What the task requires. For every line below, output the text exactly and leave out images.

Stored items from a collection
• • • • • • •
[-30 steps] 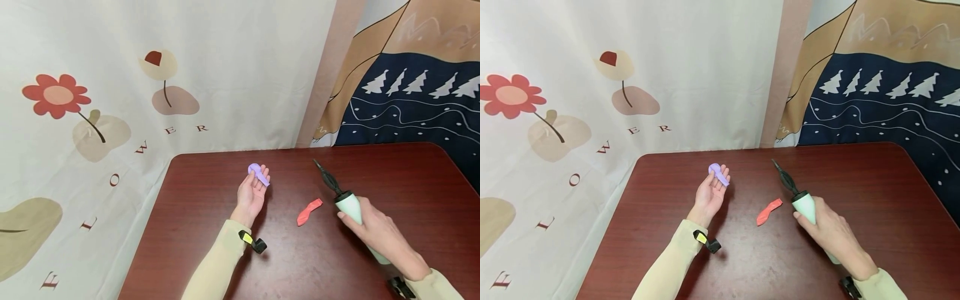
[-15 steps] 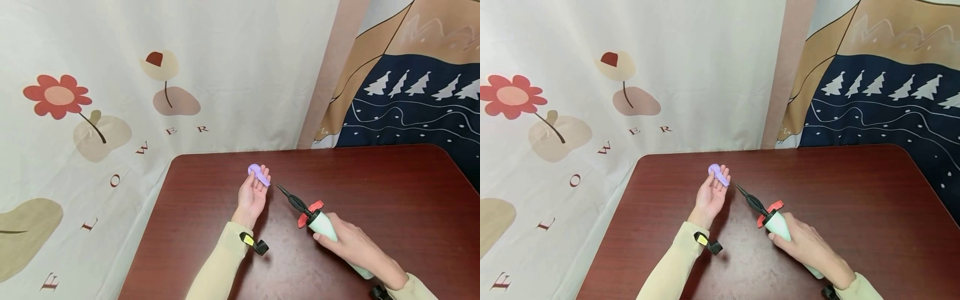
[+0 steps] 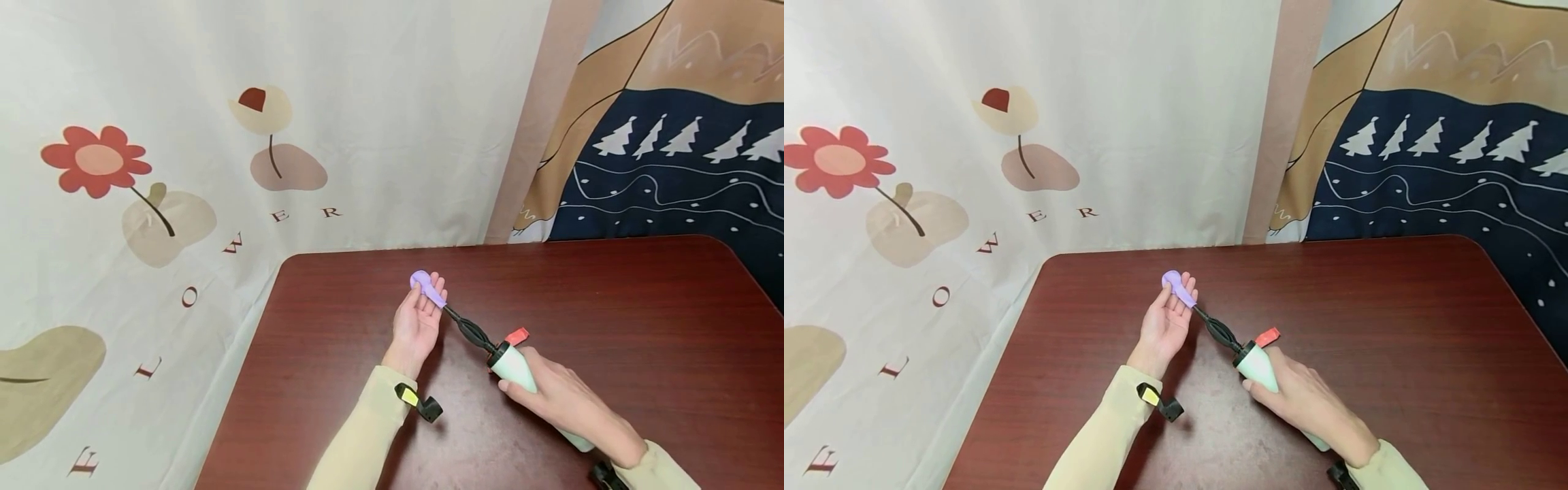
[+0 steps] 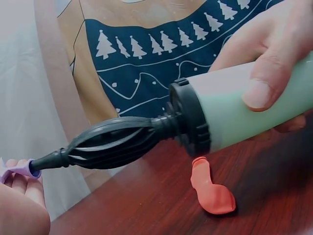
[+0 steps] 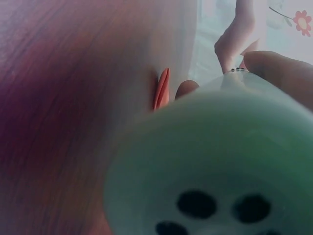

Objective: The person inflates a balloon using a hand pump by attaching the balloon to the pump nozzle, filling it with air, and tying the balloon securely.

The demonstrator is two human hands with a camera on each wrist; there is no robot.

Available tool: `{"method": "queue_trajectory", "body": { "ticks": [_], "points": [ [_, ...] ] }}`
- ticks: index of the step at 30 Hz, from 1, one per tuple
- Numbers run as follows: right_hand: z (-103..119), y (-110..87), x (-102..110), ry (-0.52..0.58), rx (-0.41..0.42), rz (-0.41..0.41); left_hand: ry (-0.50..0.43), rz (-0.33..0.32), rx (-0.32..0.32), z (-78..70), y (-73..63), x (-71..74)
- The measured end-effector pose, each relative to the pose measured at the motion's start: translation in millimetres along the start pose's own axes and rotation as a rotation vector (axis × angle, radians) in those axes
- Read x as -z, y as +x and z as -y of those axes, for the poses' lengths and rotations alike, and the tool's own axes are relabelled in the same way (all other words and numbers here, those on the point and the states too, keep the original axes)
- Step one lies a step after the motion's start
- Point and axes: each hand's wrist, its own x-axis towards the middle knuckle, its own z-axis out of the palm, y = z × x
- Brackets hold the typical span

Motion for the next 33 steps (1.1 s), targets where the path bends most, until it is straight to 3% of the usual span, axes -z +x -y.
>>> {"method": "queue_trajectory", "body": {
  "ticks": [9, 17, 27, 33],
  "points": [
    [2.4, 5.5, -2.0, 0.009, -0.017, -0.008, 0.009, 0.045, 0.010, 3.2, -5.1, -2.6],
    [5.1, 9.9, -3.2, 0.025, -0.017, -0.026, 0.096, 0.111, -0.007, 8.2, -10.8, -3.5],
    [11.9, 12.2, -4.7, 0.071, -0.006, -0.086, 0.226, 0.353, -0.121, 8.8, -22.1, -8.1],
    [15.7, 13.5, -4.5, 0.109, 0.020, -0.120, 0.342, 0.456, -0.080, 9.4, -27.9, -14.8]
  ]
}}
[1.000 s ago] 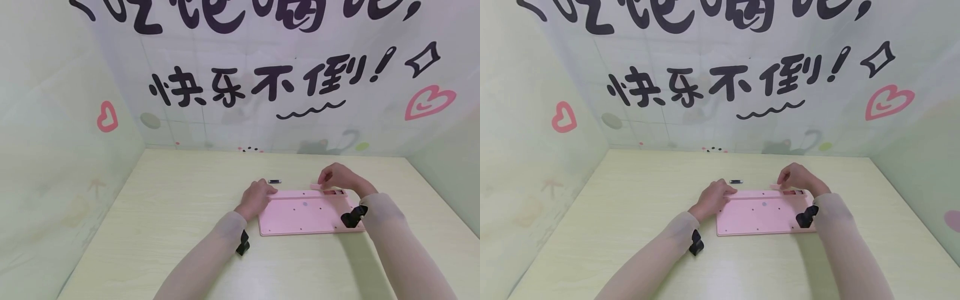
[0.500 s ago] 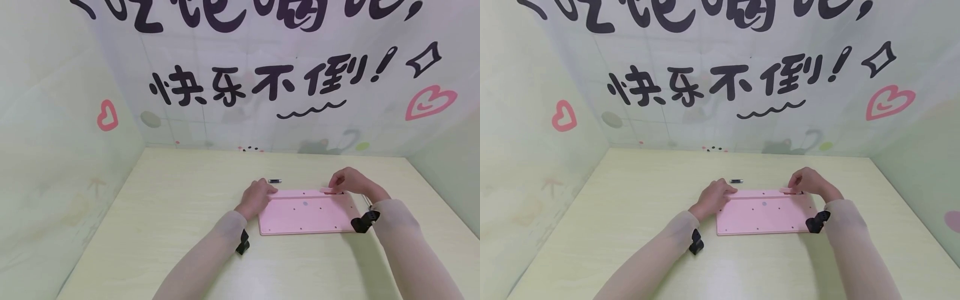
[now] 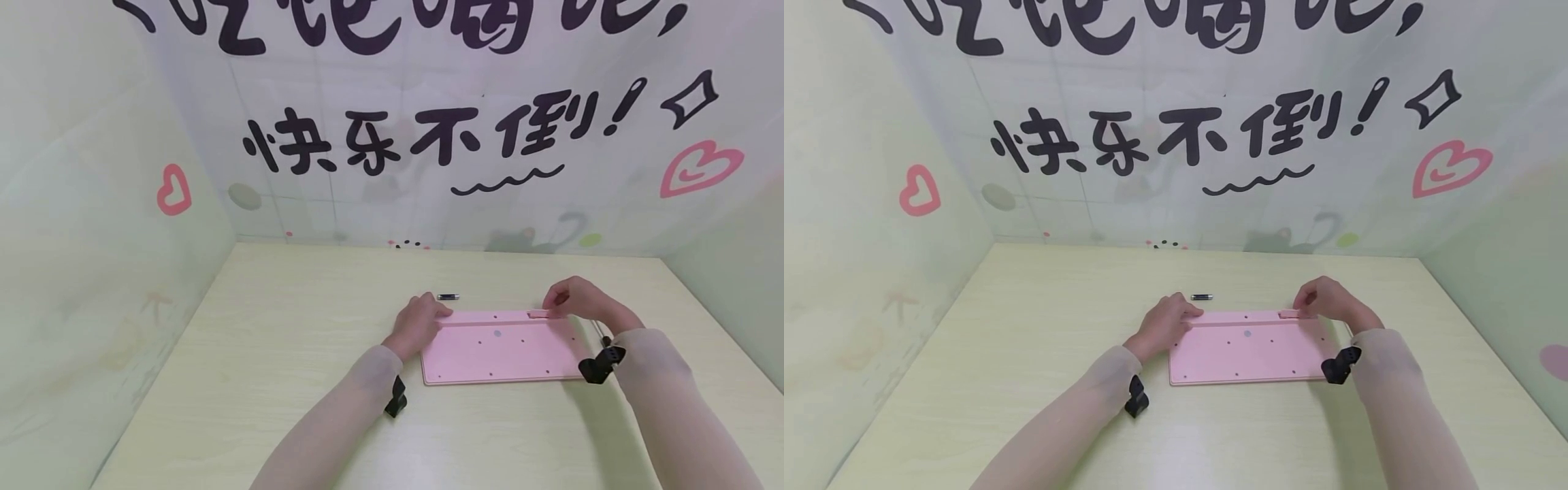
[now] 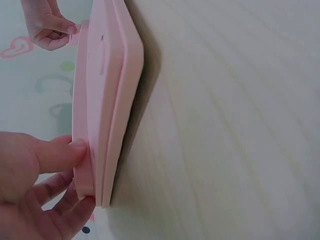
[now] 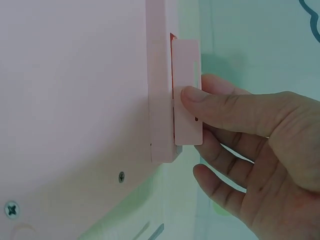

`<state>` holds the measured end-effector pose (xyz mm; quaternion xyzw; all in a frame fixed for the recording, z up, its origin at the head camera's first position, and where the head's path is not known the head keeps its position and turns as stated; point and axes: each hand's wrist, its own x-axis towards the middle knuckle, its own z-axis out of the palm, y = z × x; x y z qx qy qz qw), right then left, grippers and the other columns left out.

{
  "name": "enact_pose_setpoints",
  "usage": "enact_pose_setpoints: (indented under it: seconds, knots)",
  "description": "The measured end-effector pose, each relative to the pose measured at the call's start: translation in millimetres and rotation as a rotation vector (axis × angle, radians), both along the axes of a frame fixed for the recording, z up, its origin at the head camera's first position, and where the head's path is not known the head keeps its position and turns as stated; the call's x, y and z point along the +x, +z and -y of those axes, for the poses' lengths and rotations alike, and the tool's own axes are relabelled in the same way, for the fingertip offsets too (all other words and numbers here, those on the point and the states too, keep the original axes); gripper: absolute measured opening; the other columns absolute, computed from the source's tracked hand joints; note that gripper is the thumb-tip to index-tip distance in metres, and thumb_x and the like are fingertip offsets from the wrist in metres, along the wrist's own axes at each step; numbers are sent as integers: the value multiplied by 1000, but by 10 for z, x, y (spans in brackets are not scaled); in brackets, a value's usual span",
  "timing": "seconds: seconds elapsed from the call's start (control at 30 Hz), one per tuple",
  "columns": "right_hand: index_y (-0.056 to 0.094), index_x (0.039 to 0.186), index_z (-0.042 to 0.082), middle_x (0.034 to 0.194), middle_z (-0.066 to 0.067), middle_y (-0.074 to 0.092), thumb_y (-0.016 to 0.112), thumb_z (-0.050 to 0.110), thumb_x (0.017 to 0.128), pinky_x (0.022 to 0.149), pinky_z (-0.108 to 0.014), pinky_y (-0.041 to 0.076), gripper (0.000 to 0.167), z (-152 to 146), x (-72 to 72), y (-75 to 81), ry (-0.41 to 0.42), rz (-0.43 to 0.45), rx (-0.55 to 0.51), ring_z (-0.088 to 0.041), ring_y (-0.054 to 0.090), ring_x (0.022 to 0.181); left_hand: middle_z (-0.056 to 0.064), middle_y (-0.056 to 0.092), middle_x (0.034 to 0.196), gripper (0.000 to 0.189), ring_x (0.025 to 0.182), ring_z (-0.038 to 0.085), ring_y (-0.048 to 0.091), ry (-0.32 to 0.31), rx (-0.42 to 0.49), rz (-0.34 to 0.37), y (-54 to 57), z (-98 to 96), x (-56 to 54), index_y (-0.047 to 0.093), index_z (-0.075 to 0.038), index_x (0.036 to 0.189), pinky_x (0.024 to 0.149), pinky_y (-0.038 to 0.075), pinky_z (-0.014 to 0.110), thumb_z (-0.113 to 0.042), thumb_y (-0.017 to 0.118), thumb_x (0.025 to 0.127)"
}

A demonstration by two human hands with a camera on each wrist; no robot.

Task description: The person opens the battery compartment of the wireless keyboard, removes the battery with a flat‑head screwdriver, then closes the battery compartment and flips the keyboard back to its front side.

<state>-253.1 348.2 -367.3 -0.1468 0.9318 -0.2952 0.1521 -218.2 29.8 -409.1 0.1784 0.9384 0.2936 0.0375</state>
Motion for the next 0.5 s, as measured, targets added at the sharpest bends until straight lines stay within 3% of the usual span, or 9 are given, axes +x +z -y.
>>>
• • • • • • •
Response.
[-30 steps] 
[-15 steps] 
[+0 steps] 
[+0 steps] 
[+0 steps] 

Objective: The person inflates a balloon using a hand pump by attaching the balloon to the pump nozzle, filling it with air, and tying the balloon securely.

The demonstrator is two human hands with a camera on each wrist; there is no robot.

Available tool: `{"method": "queue_trajectory", "body": { "ticks": [_], "points": [ [_, ...] ] }}`
- ticks: index of the step at 30 Hz, from 1, one per tuple
- Numbers run as follows: right_hand: z (-103..119), y (-110..87), x (-102..110), ry (-0.52..0.58), rx (-0.41..0.42), rz (-0.41..0.41); left_hand: ry (-0.50..0.43), rz (-0.33..0.32), rx (-0.32..0.32), z (-78..70), y (-73..63), x (-71..74)
- The measured end-effector pose, each relative to the pose measured at the motion's start: translation in millimetres along the start pose's own axes and rotation as a rotation vector (axis × angle, radians) in those axes
- Read x as -z, y as +x and z as -y of those axes, for the poses' lengths and rotations alike, and the tool's own axes are relabelled in the same way (all other words and numbers here, those on the point and the states too, keep the original axes)
- Step one lies a step after the motion's start
- Point and axes: each hand's wrist, its own x-axis towards the middle knuckle, its own z-axis out of the palm, y = z × x
- Brackets hold the typical span

Motion for the next 33 steps (1.1 s), targets where the path bends most, until it is straight to 3% of the usual span, axes -z +x -y.
>>> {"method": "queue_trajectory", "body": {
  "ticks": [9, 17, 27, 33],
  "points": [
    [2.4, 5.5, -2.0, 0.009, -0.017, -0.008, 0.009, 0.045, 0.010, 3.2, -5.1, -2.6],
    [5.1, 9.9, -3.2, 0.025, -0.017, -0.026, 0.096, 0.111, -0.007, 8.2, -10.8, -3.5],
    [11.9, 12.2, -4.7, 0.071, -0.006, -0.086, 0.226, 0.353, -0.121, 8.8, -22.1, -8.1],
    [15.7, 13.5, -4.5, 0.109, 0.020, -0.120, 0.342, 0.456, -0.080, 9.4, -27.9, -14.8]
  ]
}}
[1.000 s ago] 
[0.500 s ago] 
[now] 
[now] 
[now] 

`<state>` holds the measured end-effector pose (xyz mm; quaternion xyzw; all in a frame fixed for the recording, z up, its origin at the head camera's first position, and where the head's path is not known the head keeps its position and turns as stated; point and axes: each hand's wrist, its own x-axis towards the middle knuckle, its own z-axis out of the palm, y = z × x; x y z qx qy qz qw), right then left, grippers and the other columns left out.

{
  "name": "enact_pose_setpoints",
  "usage": "enact_pose_setpoints: (indented under it: seconds, knots)",
  "description": "The measured end-effector pose, each relative to the pose measured at the call's start: translation in millimetres and rotation as a rotation vector (axis × angle, radians), both along the axes of a frame fixed for the recording, z up, its origin at the head camera's first position, and where the head's path is not known the head keeps its position and turns as stated; the call's x, y and z point along the +x, +z and -y of those axes, for the poses' lengths and rotations alike, and the tool's own axes are relabelled in the same way, for the fingertip offsets too (all other words and numbers here, those on the point and the states too, keep the original axes); gripper: absolute measured opening; the other columns absolute, computed from the source's tracked hand joints; note that gripper is the thumb-tip to index-tip distance in metres, and thumb_x and the like are fingertip offsets from the wrist in metres, along the wrist's own axes at each step; numbers are sent as integers: the value multiplied by 1000, but by 10 for z, x, y (spans in brackets are not scaled); in brackets, a value's usual span",
  "timing": "seconds: seconds elapsed from the call's start (control at 30 Hz), one per tuple",
  "columns": "right_hand: index_y (-0.056 to 0.094), index_x (0.039 to 0.186), index_z (-0.042 to 0.082), middle_x (0.034 to 0.194), middle_z (-0.066 to 0.067), middle_y (-0.074 to 0.092), thumb_y (-0.016 to 0.112), thumb_z (-0.050 to 0.110), thumb_x (0.017 to 0.128), pinky_x (0.022 to 0.149), pinky_z (-0.108 to 0.014), pinky_y (-0.041 to 0.076), gripper (0.000 to 0.167), z (-152 to 146), x (-72 to 72), y (-75 to 81), ry (-0.41 to 0.42), rz (-0.43 to 0.45), rx (-0.55 to 0.51), ring_z (-0.088 to 0.041), ring_y (-0.054 to 0.090), ring_x (0.022 to 0.181); left_hand: middle_z (-0.056 to 0.064), middle_y (-0.056 to 0.092), middle_x (0.034 to 0.196), gripper (0.000 to 0.189), ring_x (0.025 to 0.182), ring_z (-0.038 to 0.085), ring_y (-0.048 to 0.091), ry (-0.32 to 0.31), rx (-0.42 to 0.49), rz (-0.34 to 0.37), y (-54 to 57), z (-98 to 96), x (-56 to 54), index_y (-0.047 to 0.093), index_z (-0.075 to 0.038), index_x (0.036 to 0.189), pinky_x (0.024 to 0.149), pinky_y (-0.038 to 0.075), pinky_z (-0.014 to 0.110), thumb_z (-0.113 to 0.042), thumb_y (-0.017 to 0.118), thumb_x (0.025 to 0.127)"
}

A demonstration by two human hands with a camera on each wrist; no robot.

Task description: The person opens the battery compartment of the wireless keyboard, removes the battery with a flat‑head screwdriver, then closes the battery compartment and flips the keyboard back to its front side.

<state>-253.1 348.2 -367.3 -0.1468 0.9318 -0.2952 0.1521 -218.2 29.8 -409.1 0.1784 0.9384 0.2936 0.0375</state>
Motion for the next 0.5 s, as measured, targets added at the sharpest bends until straight lines stay within 3% of the usual span, or 9 are given, axes +x +z -y.
>>>

The answer has now been finished.